In Search of America’s Last “Wild” Indian

by Orin Starn

Pub Date: Feb. 1st, 2004
ISBN: 0-393-05133-1
Publisher: Norton

As he goes about recording the quest to repatriate the remains of an anthropological icon who lived a century ago, Starn (Cultural Anthrolpology/Duke Univ.) steps back to take a look at the fate of Native Californians.

Ishi, who was perhaps the last member of northern California’s Yahi tribe, lived during his last six years in San Francisco, serving as something of a living specimen for anthropologist Alfred Kroeber. When Ishi died of tuberculosis in 1916, his brain was removed and sent to the Smithsonian, not an unusual occurrence in those times. But by the 1990s, there was movement afoot to reclaim Ishi's body for a proper burial, even though no one was entirely sure the museum’s possession of the brain was anything more than a rumor. Starn set out to see if the rumors were true, beginning with an investigation into the relationship between Ishi and Kroeber. An anthropologist’s anthropologist who, like Franz Boas, believed in the “ ‘absolute equality and identity of all human races’ in their moral and intellectual capacity,” Kroeber did not display much of his sensitive relativist’s streak toward his friend’s traditions when he allowed segments of Ishi’s body to be sent off in different directions.

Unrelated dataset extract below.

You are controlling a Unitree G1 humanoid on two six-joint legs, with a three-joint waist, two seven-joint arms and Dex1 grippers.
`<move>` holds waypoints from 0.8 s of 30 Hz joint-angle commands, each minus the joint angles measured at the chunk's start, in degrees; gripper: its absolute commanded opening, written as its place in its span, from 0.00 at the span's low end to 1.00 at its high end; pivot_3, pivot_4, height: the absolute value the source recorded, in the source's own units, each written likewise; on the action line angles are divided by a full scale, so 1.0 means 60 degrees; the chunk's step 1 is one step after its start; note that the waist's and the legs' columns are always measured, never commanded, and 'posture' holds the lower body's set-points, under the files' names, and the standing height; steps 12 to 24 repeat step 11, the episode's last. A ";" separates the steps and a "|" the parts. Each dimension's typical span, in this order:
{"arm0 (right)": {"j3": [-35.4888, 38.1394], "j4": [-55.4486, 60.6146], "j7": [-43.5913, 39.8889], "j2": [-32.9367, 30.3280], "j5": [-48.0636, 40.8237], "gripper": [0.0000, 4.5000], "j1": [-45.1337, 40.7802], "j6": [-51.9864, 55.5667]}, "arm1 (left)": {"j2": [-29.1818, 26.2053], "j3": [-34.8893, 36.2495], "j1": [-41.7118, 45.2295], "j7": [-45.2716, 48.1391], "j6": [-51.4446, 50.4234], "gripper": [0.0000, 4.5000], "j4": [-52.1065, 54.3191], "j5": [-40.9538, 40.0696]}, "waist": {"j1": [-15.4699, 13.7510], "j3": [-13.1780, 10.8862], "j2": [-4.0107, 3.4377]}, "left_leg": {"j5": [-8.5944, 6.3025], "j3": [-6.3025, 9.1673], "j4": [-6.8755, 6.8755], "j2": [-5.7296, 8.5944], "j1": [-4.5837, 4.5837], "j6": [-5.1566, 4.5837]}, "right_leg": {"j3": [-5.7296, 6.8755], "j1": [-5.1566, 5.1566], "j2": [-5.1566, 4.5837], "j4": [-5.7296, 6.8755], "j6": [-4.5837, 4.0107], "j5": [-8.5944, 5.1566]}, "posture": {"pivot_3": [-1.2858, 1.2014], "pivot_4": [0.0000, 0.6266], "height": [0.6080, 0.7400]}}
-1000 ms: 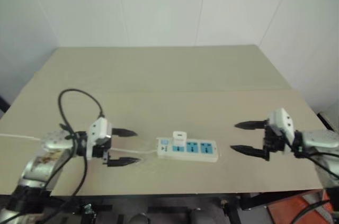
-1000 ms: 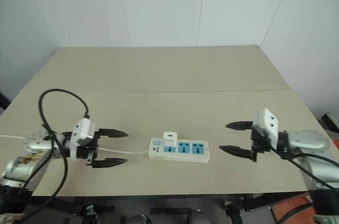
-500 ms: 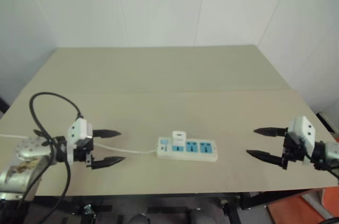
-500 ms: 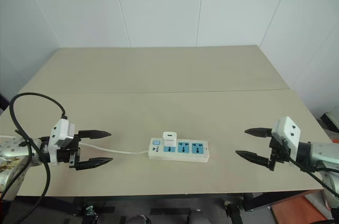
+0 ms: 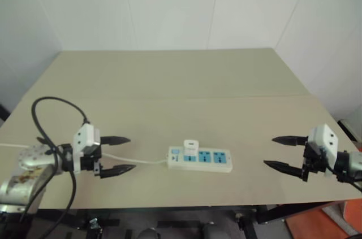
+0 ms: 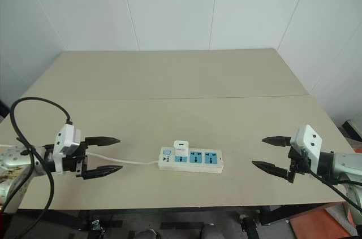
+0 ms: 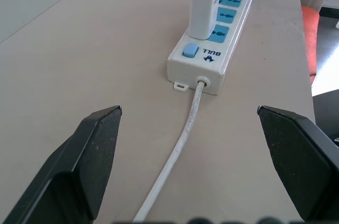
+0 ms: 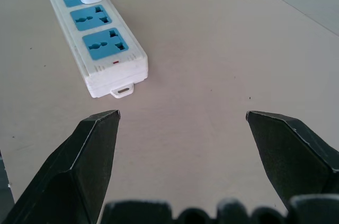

Turning to the subject of repatriation of Native remains, Starn confronts the wholesale slaughter of Native Californians, a major reason that it is difficult to identify direct descendants of bodies currently held as museum specimens. The Smithsonian’s “novel and tricky experiment in atonement and reconciliation” is only complicated by the vexed question of ethnic identity in what Gerald Vizenor has described as a “postnative” society. Ishi’s remains were finally laid to rest, but not before the Smithsonian lit a fuse that potentially imploded the entire process.

Ishi himself remains an elusive character, but as a vehicle for the author’s exploration of identity politics and anthropology’s missteps, he speaks volumes. (15 illustrations)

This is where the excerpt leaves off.